Data breaches have become increasingly prevalent over the past few months, with major retailers, health insurance providers, pharmacies, and other organizations reporting them. But a new study published by the Ponemon Institute found that most data breaches are the result of criminal attacks, not accidental disclosure or technical malfunction.
Researchers at the Ponemon Institute say hackers are placing their crosshairs on healthcare organizations and their respective business associated due to the enormous amount of sensitive data they contain. A typical health insurance provider, for instance, may have customers' names, addresses, birthdates, phone numbers, social security numbers, annual income, and more. Once this data is acquired, it's often sold on the black market to other individuals or organizations with nefarious intent.
Each year, researchers at the Ponemon Institute conduct a study of privacy and security trends regarding sensitive data in the healthcare industry. In its most recent study, researchers found that criminal hack attacks, such as the use of malicious software and phishing, have taken over as the leading cause of data breaches. This is in stark contrast to previous years, in which lost devices was the leading cause of data breaches.
To put the problem of criminal data breaches involving the healthcare industry into perspective, the Ponemon Institute estimates that these attacks have increased by 125% from just five years prior. Furthermore, medical identify theft has doubled during that same time period.
Why are hackers going after healthcare institutions? Well, researcher attribute this disturbing trend to two primary factors: first, healthcare organizations contain a treasure trove of sensitive data that can be resold on the black market. Second, healthcare organizations often lack the necessary resources and technologies to fully protect their patients' data. This is why it's important for all healthcare facilities and covered entities to implement safeguards to protect their patients' data from unauthorized access and use.

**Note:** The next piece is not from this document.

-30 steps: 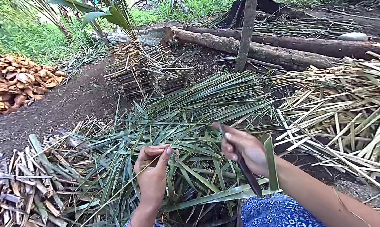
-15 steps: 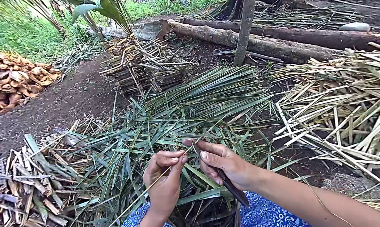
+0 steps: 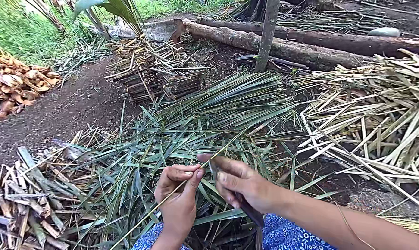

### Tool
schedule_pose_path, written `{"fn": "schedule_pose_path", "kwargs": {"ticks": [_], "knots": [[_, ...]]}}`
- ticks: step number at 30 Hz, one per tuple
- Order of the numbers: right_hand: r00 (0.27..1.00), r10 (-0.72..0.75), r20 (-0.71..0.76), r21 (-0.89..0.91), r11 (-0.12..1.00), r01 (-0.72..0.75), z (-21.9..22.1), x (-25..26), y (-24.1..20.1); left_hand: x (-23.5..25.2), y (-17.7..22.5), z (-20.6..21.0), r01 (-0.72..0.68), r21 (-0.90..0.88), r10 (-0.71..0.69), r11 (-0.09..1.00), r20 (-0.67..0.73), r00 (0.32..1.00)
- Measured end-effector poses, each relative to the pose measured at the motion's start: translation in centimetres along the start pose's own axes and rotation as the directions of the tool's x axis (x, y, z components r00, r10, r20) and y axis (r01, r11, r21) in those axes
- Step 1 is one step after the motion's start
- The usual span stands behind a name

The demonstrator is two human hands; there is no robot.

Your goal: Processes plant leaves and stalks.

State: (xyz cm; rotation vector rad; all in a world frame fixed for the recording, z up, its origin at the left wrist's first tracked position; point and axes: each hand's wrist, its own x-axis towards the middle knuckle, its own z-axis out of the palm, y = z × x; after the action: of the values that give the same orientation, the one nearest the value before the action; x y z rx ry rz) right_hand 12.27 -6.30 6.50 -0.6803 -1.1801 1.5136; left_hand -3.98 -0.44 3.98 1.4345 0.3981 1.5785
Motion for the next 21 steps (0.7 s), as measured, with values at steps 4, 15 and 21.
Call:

"We are seeing a shift in the causes of data breaches in the healthcare industry, with a significant increase in criminal attacks. While employee negligence and lost/stolen devices continue to be primary causes of data breaches, criminal attacks are now the number-one cause," said Dr. Larry Ponemon, chairman and founder, Ponemon Institute. "Since first conducting this study, healthcare providers are starting to make investments to protect patient information, which need to keep pace with the growing cyber threats."